Mixed martial arts record
- Total: 23
- Wins: 15
- By knockout: 8
- By submission: 6
- By decision: 1
- Losses: 7
- By knockout: 1
- By submission: 2
- By decision: 4
- Draws: 1

Other information
- Mixed martial arts record from Sherdog

= Herman Terrado =

American mixed martial artist from Guam

Herman Terrado (born September 27, 1989) is a professional mixed martial artist from Guam currently competing in the Welterweight division. A professional competitor since 2008, Terrado has also formerly competed for Strikeforce and the Professional Fighters League.

==Background==
Born and raised on the island of Guam, Terrado began bodybuilding at the age of 11 and was talented, going on to win several competitions. In high school, Terrado competed in wrestling and also excelled, winning gold medals for his junior and senior seasons. It was after graduating high school that Terrado began training in MMA.

==Mixed martial arts career==
===Early career===
Terrado made his professional MMA debut on March 8, 2008, when he faced Bobby Green at COF 11: No Mercy. He lost the fight via guillotine choke submission. Terrado fought in many promotions throughout the United States, most notably Gladiator Challenge, where he held a record of 3–0.

Terrado would compile a professional MMA record of 7–2 on the regional circuit before signing with now-defunct promotion Strikeforce in early 2008.

===Strikeforce===
Terrado made his debut against A.J. Matthews on April 9, 2011, at Strikeforce: Diaz vs. Daley. He won via TKO (punches) in the first round.

Terrado faced Chris Brown on December 17, 2011, at Strikeforce: Melendez vs. Masvidal. He won via submission due to an armbar in the third round.

===Bellator MMA===
Terrado was expected to face Mark Scanlon on September 20, 2013, at Bellator 100 in the quarterfinal match of Bellator Season Nine Welterweight Tournament. However, Scanlon was replaced by Rick Hawn due to injury. Terrado lost via unanimous decision (30-27, 29–28, 29–28).

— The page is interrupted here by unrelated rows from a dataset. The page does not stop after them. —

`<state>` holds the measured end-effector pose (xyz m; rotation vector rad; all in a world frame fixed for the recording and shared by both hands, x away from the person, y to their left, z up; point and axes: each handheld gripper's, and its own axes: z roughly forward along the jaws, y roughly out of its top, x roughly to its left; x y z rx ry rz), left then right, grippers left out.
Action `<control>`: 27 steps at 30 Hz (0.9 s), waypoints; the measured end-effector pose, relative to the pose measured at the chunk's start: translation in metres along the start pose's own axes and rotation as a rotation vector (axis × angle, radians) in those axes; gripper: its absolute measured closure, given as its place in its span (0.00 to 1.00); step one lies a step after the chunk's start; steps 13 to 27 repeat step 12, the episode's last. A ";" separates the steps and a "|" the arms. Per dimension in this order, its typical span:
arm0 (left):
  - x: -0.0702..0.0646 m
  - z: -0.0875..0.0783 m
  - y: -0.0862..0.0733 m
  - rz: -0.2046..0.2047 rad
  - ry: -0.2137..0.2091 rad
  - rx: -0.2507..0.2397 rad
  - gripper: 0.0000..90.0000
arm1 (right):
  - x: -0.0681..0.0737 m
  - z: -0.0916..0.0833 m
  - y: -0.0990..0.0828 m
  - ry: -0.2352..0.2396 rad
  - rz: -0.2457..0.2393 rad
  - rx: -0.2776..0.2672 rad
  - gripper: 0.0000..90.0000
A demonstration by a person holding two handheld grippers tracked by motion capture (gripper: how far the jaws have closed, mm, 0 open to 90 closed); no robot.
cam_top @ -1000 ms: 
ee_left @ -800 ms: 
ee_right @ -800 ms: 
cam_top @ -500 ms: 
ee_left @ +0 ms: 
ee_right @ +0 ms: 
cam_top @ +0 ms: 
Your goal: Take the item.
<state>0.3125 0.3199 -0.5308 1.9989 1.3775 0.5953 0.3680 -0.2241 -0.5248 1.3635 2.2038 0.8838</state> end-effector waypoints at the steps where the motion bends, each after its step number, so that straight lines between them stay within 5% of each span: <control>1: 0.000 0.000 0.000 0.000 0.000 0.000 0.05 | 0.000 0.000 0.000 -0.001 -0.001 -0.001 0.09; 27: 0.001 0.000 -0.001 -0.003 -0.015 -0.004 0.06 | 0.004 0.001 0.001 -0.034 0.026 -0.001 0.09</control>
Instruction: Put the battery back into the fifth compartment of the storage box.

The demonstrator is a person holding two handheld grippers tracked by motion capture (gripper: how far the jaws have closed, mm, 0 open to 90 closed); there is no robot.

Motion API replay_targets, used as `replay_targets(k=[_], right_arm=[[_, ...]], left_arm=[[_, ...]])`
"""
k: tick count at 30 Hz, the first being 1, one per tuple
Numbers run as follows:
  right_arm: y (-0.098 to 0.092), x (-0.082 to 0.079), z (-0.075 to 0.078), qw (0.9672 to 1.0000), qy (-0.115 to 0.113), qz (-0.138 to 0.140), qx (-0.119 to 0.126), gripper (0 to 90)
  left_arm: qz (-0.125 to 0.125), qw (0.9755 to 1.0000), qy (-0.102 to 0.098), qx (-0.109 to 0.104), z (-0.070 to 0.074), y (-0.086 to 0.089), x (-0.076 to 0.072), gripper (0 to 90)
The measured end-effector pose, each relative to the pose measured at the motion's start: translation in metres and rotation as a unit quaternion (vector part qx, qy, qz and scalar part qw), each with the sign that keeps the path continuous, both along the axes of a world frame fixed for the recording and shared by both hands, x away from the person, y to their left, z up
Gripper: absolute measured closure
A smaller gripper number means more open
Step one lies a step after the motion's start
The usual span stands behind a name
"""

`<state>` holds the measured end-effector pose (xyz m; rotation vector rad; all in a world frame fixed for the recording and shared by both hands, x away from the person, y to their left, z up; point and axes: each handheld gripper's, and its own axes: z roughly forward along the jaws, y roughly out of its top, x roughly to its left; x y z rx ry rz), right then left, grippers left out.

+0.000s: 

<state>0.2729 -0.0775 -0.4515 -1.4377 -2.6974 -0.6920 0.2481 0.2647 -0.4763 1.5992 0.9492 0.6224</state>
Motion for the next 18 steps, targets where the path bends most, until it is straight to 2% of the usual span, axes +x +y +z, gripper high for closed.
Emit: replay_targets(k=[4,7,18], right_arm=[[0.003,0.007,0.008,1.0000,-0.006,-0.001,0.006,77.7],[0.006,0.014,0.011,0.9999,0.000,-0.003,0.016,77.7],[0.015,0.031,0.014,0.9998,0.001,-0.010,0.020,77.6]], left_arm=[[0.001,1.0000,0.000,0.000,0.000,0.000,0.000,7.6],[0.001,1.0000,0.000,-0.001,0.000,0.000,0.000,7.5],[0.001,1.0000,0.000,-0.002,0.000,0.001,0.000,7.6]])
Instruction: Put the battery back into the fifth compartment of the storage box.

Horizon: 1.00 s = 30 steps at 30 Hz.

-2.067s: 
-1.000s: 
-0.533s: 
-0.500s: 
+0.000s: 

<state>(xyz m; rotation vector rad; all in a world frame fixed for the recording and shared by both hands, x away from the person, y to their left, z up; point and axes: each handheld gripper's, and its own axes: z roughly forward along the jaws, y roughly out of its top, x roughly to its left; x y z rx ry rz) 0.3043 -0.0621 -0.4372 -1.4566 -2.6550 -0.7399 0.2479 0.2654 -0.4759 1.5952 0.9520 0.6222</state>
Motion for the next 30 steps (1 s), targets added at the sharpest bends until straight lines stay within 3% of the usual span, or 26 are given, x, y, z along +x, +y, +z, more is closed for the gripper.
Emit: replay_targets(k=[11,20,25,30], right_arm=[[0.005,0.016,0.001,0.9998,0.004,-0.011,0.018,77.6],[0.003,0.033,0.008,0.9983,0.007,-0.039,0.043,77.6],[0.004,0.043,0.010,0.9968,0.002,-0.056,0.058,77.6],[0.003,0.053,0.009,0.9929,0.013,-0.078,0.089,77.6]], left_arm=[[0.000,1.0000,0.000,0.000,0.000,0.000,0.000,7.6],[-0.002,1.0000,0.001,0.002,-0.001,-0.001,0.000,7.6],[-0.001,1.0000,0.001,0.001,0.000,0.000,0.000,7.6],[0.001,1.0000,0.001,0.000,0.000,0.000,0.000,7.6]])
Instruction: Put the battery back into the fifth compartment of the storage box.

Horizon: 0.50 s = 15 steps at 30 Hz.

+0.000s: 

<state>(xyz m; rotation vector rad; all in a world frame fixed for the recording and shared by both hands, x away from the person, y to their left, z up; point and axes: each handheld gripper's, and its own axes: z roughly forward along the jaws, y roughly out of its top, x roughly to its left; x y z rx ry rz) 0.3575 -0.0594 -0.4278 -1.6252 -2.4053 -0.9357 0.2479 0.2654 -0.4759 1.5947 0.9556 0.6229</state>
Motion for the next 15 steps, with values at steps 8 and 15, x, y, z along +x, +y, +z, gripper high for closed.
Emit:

Terrado then faced Justin Baesman at Bellator 115 on April 4, 2014. After three back-and-forth rounds, the fight was ruled a majority draw. Following the event, Terrado tested positive for Drostanolone Metabolites. Terrado was given a nine-month suspension by The Nevada State Athletic Commission and fined $1,000.

===Professional Fighters League===
After going 3–0 on the California regional scene, in June 2017, Terrado debuted for the Professional Fighters League, the recently renamed World Series of Fighting. He faced João Zeferino at Professional Fighters League 36: Fitch vs. Foster and won the back-and-forth fight by split decision.

Terrado faced Magomed Magomedkerimov at PFL 3, getting chocked out at the end of the first round via rear-naked choke.

On August 16, 2018, Terrado faced Jake Shields at PFL 6, losing via unanimous decision advancing to the playoffs.

===Bellator MMA===

Terrado was expected to face Mukhamed Berkhamov on April 2, 2021, at Bellator 255. Berkhamov missed weight by 2.8 pounds, leading to the bout being pulled from the lineup due to Berkhamov's miss.

After more than two years, Terrado was rebooked with Berkhamov on October 7, 2023, at Bellator 300. He lost the fight via unanimous decision.

Terrado faced Masayuki Kikuiri on September 7, 2024 at Bellator Champions Series 4, losing the fight via body kick TKO in the third round.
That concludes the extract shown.